About this exercise
Write the records out exactly as they read, but not the pictures.

---------- Task data ----------

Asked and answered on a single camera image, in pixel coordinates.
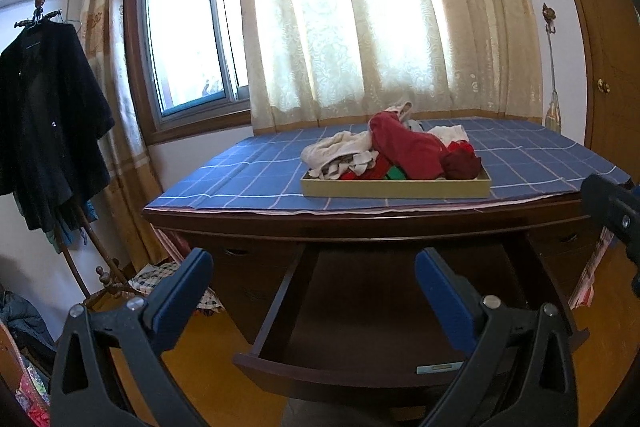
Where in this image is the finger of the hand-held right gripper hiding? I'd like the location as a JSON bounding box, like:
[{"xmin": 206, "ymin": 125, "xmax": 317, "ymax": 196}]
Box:
[{"xmin": 580, "ymin": 173, "xmax": 640, "ymax": 298}]

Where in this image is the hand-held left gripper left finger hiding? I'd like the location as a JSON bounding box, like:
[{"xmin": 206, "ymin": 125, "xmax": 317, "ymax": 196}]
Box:
[{"xmin": 48, "ymin": 248, "xmax": 215, "ymax": 427}]

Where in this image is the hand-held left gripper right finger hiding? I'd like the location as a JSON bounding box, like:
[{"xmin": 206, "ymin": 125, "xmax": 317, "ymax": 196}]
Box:
[{"xmin": 414, "ymin": 248, "xmax": 581, "ymax": 427}]

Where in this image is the tan shallow cardboard box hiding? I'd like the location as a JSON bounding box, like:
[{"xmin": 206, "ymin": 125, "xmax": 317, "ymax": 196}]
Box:
[{"xmin": 300, "ymin": 167, "xmax": 493, "ymax": 199}]

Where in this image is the dark red underwear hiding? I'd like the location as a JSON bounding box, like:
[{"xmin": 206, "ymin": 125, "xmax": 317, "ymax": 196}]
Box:
[{"xmin": 368, "ymin": 111, "xmax": 449, "ymax": 180}]

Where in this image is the bright red underwear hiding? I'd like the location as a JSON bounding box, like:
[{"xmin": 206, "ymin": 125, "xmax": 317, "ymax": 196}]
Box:
[{"xmin": 341, "ymin": 157, "xmax": 393, "ymax": 180}]

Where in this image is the white patterned underwear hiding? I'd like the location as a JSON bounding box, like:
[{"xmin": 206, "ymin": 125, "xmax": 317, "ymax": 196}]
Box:
[{"xmin": 427, "ymin": 124, "xmax": 471, "ymax": 148}]

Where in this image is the beige underwear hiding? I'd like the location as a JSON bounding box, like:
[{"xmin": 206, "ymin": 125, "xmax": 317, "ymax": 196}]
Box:
[{"xmin": 301, "ymin": 130, "xmax": 375, "ymax": 172}]

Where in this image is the closed wooden desk drawer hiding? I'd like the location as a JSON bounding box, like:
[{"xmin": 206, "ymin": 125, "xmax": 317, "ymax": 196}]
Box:
[
  {"xmin": 525, "ymin": 224, "xmax": 601, "ymax": 268},
  {"xmin": 225, "ymin": 277, "xmax": 291, "ymax": 343},
  {"xmin": 212, "ymin": 242, "xmax": 306, "ymax": 288}
]

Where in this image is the checked cloth bag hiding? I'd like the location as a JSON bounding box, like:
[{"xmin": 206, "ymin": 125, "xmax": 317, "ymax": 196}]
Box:
[{"xmin": 127, "ymin": 262, "xmax": 226, "ymax": 313}]

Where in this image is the brown coat rack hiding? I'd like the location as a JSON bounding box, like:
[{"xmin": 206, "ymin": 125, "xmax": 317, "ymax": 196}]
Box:
[{"xmin": 14, "ymin": 0, "xmax": 151, "ymax": 313}]

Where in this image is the gold curtain tieback tassel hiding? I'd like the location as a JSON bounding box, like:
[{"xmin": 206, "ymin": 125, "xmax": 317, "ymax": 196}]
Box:
[{"xmin": 541, "ymin": 3, "xmax": 563, "ymax": 134}]

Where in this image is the dark wooden desk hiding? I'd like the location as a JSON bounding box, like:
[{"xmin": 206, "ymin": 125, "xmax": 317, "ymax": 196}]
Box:
[{"xmin": 142, "ymin": 187, "xmax": 636, "ymax": 353}]

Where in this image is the teal garment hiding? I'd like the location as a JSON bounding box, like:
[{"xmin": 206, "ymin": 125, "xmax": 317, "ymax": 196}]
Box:
[{"xmin": 42, "ymin": 199, "xmax": 98, "ymax": 255}]

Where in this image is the blue checked tablecloth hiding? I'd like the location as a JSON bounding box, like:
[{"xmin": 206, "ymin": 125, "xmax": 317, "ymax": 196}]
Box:
[{"xmin": 160, "ymin": 117, "xmax": 632, "ymax": 212}]

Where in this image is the grey padded jacket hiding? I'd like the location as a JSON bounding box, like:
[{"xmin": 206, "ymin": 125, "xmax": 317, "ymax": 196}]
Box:
[{"xmin": 0, "ymin": 289, "xmax": 56, "ymax": 358}]

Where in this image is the brown wooden door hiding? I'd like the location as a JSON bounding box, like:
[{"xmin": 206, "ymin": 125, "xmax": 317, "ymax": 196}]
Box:
[{"xmin": 537, "ymin": 0, "xmax": 640, "ymax": 168}]

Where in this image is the colourful patterned cloth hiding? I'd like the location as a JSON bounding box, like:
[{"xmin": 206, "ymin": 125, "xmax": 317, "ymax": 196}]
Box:
[{"xmin": 12, "ymin": 354, "xmax": 53, "ymax": 427}]

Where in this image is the dark hanging jacket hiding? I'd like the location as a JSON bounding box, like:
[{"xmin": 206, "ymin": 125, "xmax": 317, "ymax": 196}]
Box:
[{"xmin": 0, "ymin": 19, "xmax": 116, "ymax": 233}]

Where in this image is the beige lace curtain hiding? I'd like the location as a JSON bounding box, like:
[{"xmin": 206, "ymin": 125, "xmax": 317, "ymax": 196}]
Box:
[
  {"xmin": 80, "ymin": 0, "xmax": 166, "ymax": 268},
  {"xmin": 237, "ymin": 0, "xmax": 545, "ymax": 135}
]

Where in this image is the wood framed window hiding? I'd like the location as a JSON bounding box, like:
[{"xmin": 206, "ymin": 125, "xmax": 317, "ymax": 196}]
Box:
[{"xmin": 124, "ymin": 0, "xmax": 253, "ymax": 142}]

----------

Solution for this task
Asked and answered on a single camera image, in pixel coordinates.
Where in this image is the finger of the hand-held right gripper hiding? I'd like the location as a JSON bounding box, like:
[{"xmin": 206, "ymin": 125, "xmax": 317, "ymax": 196}]
Box:
[{"xmin": 580, "ymin": 173, "xmax": 640, "ymax": 298}]

Where in this image is the hand-held left gripper left finger hiding? I'd like the location as a JSON bounding box, like:
[{"xmin": 206, "ymin": 125, "xmax": 317, "ymax": 196}]
Box:
[{"xmin": 48, "ymin": 248, "xmax": 215, "ymax": 427}]

Where in this image is the hand-held left gripper right finger hiding? I'd like the location as a JSON bounding box, like:
[{"xmin": 206, "ymin": 125, "xmax": 317, "ymax": 196}]
Box:
[{"xmin": 414, "ymin": 248, "xmax": 581, "ymax": 427}]

Where in this image is the tan shallow cardboard box hiding? I'd like the location as a JSON bounding box, like:
[{"xmin": 206, "ymin": 125, "xmax": 317, "ymax": 196}]
Box:
[{"xmin": 300, "ymin": 167, "xmax": 493, "ymax": 199}]

Where in this image is the dark red underwear hiding? I'd like the location as a JSON bounding box, like:
[{"xmin": 206, "ymin": 125, "xmax": 317, "ymax": 196}]
Box:
[{"xmin": 368, "ymin": 111, "xmax": 449, "ymax": 180}]

Where in this image is the bright red underwear hiding? I'd like the location as a JSON bounding box, like:
[{"xmin": 206, "ymin": 125, "xmax": 317, "ymax": 196}]
Box:
[{"xmin": 341, "ymin": 157, "xmax": 393, "ymax": 180}]

Where in this image is the white patterned underwear hiding? I'd like the location as a JSON bounding box, like:
[{"xmin": 206, "ymin": 125, "xmax": 317, "ymax": 196}]
Box:
[{"xmin": 427, "ymin": 124, "xmax": 471, "ymax": 148}]

Where in this image is the beige underwear hiding? I'd like the location as a JSON bounding box, like:
[{"xmin": 206, "ymin": 125, "xmax": 317, "ymax": 196}]
Box:
[{"xmin": 301, "ymin": 130, "xmax": 375, "ymax": 172}]

Where in this image is the closed wooden desk drawer hiding? I'd like the location as a JSON bounding box, like:
[{"xmin": 206, "ymin": 125, "xmax": 317, "ymax": 196}]
Box:
[
  {"xmin": 525, "ymin": 224, "xmax": 601, "ymax": 268},
  {"xmin": 225, "ymin": 277, "xmax": 291, "ymax": 343},
  {"xmin": 212, "ymin": 242, "xmax": 306, "ymax": 288}
]

Where in this image is the checked cloth bag hiding? I'd like the location as a JSON bounding box, like:
[{"xmin": 206, "ymin": 125, "xmax": 317, "ymax": 196}]
Box:
[{"xmin": 127, "ymin": 262, "xmax": 226, "ymax": 313}]

Where in this image is the brown coat rack hiding? I'd like the location as a JSON bounding box, like:
[{"xmin": 206, "ymin": 125, "xmax": 317, "ymax": 196}]
Box:
[{"xmin": 14, "ymin": 0, "xmax": 151, "ymax": 313}]

Where in this image is the gold curtain tieback tassel hiding? I'd like the location as a JSON bounding box, like:
[{"xmin": 206, "ymin": 125, "xmax": 317, "ymax": 196}]
Box:
[{"xmin": 541, "ymin": 3, "xmax": 563, "ymax": 134}]

Where in this image is the dark wooden desk hiding? I'd like the location as a JSON bounding box, like:
[{"xmin": 206, "ymin": 125, "xmax": 317, "ymax": 196}]
Box:
[{"xmin": 142, "ymin": 187, "xmax": 636, "ymax": 353}]

Where in this image is the teal garment hiding? I'd like the location as a JSON bounding box, like:
[{"xmin": 206, "ymin": 125, "xmax": 317, "ymax": 196}]
Box:
[{"xmin": 42, "ymin": 199, "xmax": 98, "ymax": 255}]

Where in this image is the blue checked tablecloth hiding? I'd like the location as a JSON bounding box, like:
[{"xmin": 206, "ymin": 125, "xmax": 317, "ymax": 196}]
Box:
[{"xmin": 160, "ymin": 117, "xmax": 632, "ymax": 212}]

Where in this image is the grey padded jacket hiding? I'd like the location as a JSON bounding box, like:
[{"xmin": 206, "ymin": 125, "xmax": 317, "ymax": 196}]
Box:
[{"xmin": 0, "ymin": 289, "xmax": 56, "ymax": 358}]

Where in this image is the brown wooden door hiding? I'd like the location as a JSON bounding box, like:
[{"xmin": 206, "ymin": 125, "xmax": 317, "ymax": 196}]
Box:
[{"xmin": 537, "ymin": 0, "xmax": 640, "ymax": 168}]

Where in this image is the colourful patterned cloth hiding? I'd like the location as a JSON bounding box, like:
[{"xmin": 206, "ymin": 125, "xmax": 317, "ymax": 196}]
Box:
[{"xmin": 12, "ymin": 354, "xmax": 53, "ymax": 427}]

Where in this image is the dark hanging jacket hiding? I'd like the location as a JSON bounding box, like:
[{"xmin": 206, "ymin": 125, "xmax": 317, "ymax": 196}]
Box:
[{"xmin": 0, "ymin": 19, "xmax": 116, "ymax": 233}]

Where in this image is the beige lace curtain hiding? I'd like the location as a JSON bounding box, like:
[{"xmin": 206, "ymin": 125, "xmax": 317, "ymax": 196}]
Box:
[
  {"xmin": 80, "ymin": 0, "xmax": 166, "ymax": 268},
  {"xmin": 237, "ymin": 0, "xmax": 545, "ymax": 135}
]

Where in this image is the wood framed window hiding? I'd like the location as a JSON bounding box, like:
[{"xmin": 206, "ymin": 125, "xmax": 317, "ymax": 196}]
Box:
[{"xmin": 124, "ymin": 0, "xmax": 253, "ymax": 142}]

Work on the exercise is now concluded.